I started perusing Facebook while Andrew and Leslie are ashore (ssshhhh, don’t tell them that is where all their precious Gigabytes have gone), and I’ve discovered two things. First, being born in 1982, I am not a “Millennial” but a “Xennial” after all. I have all the optimism of a Millennial and all of the cynicism of a Gen Xer. What does this make me? Moody. I guess. I never really thought of myself as moody, but that is what Facebook says. The other thing I learned is that I am an“introverted extrovert” … (or is it an “extroverted introvert”?); until today, I didn’t know such a thing existed. An introverted extrovert is someone who likes people, but has a hard time with initial introductions, hates small talk, and needs a bit of quiet time to recover every now and then.
After meeting all our friends at the village, hosting them for lunch and dinner, trading my ship’s stores of Oreos for coconuts, I needed some quiet time! So, we upped anchor and set out on an overnight sail to Luganville, on Espirtu Santo. The waves were calm, the wind was perfect, and the night was lit with a half moon and stars. Finally, I could feel the vacuum of quiet equalizing the noise that built up in my mind over the last few days.
We reach Luganville at 8 a.m., snag the last mooring ball on the calm side of the bay and relax. Grin, Andrew, and I take a nap, Leslie writes a bit and starts processing pictures.

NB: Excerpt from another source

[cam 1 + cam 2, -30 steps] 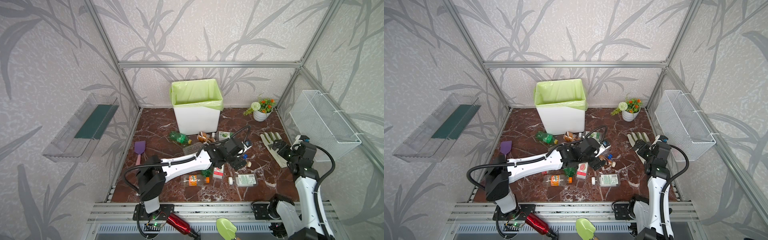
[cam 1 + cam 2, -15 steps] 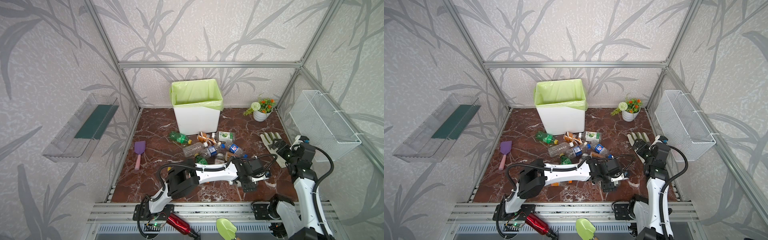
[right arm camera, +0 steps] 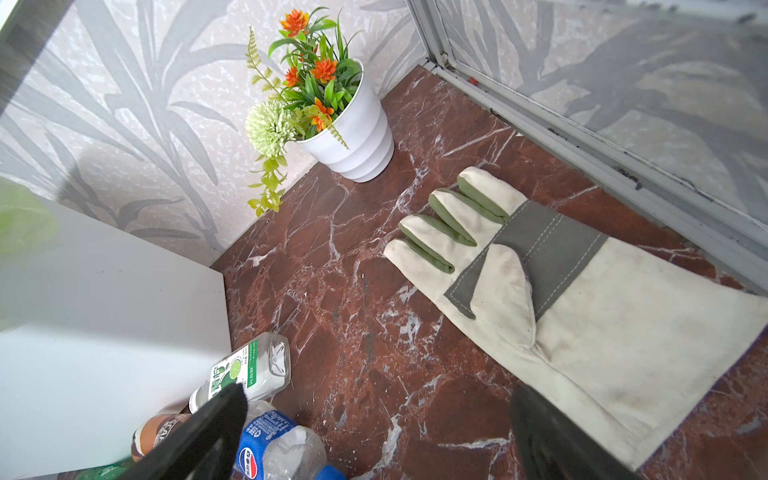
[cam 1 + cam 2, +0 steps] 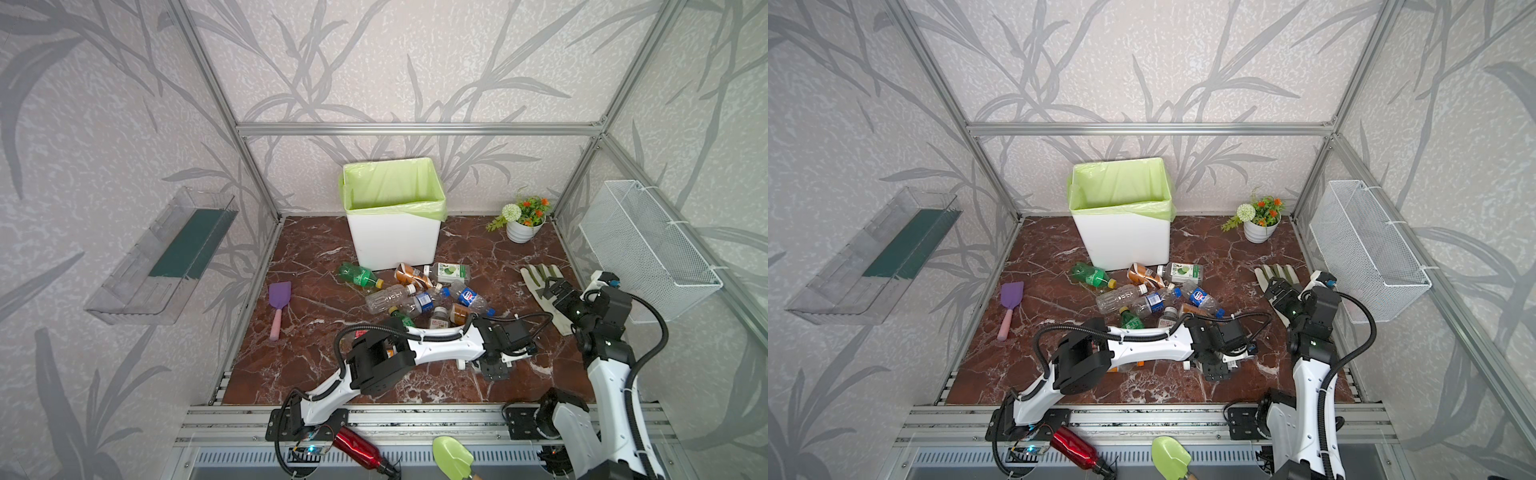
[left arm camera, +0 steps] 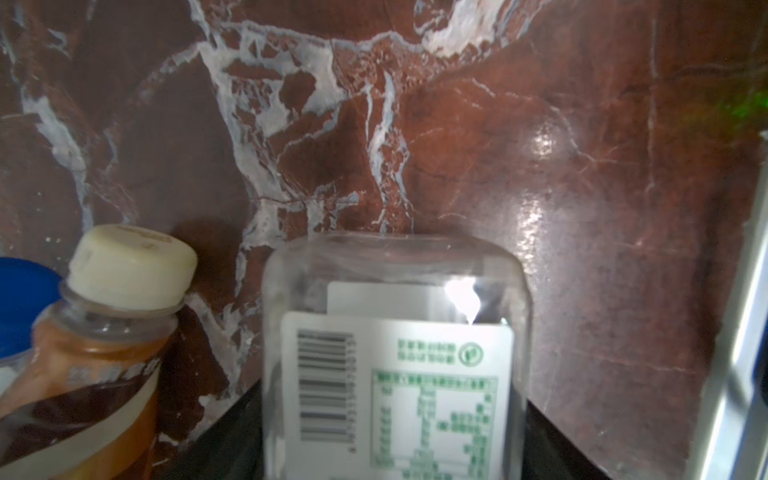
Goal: Throw the plastic bottles in the bin
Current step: 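Lift the lime-labelled bottle from the table with the left gripper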
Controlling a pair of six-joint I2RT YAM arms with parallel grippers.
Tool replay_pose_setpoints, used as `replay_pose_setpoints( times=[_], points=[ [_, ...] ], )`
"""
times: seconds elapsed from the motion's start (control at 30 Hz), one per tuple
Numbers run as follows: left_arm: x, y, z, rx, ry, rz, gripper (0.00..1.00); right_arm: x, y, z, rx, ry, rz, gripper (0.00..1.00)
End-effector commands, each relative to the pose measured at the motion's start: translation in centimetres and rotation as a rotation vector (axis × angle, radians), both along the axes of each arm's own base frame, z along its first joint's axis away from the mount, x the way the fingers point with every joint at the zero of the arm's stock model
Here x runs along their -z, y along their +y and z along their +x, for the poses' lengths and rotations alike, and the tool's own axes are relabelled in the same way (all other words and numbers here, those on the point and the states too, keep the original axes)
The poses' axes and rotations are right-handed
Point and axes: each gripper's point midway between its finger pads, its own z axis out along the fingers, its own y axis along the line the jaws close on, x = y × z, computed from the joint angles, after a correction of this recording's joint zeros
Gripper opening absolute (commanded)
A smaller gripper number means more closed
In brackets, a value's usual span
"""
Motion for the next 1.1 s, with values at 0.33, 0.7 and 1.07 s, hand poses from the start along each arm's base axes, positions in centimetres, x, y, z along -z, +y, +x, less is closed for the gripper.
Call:
replay_pose_setpoints(
  times=[0.33, 0.7, 1.07],
  points=[
    [0.9, 0.5, 0.4, 0.044, -0.029, 0.033, 0.63, 0.4, -0.2, -0.1, 0.01, -0.008, -0.003, 0.99],
    [2.1, 1.8, -0.6, 0.065, 0.089, 0.08, 0.73, 0.7, -0.6, 0.0, 0.033, -0.005, -0.001, 0.99],
    [2.4, 2.2, -0.7, 0.073, 0.168, 0.102, 0.7, 1.2, -0.6, 0.1, 0.032, -0.002, 0.004, 0.99]
  ],
)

It’s a perfect pause in the action.
Soon, though, Andrew is awake; pacing and twittering something about “the best wreck dive in the world.” Grin hears the word “dive” and starts caterwauling about being hoisted into the water. Soon, all my jitterbugs are off and headed to shore. I’m left to simmer with my irritation.
This started back in Tonga last year. Andrew and Leslie dove the Clan Mac, and returned with sparkles in their eyes. “So eerie!” Leslie says, relating the story of the bubbles rising from deep in the ships holds, a result of the ongoing argument between the Captain and the Engineer who went down with the ship. (Remember that day at www.oddgodfrey.com/theclanmac) Andrew and Leslie liked it so much they dove it four or five times. “Huh.” I thought, and turned up my nose.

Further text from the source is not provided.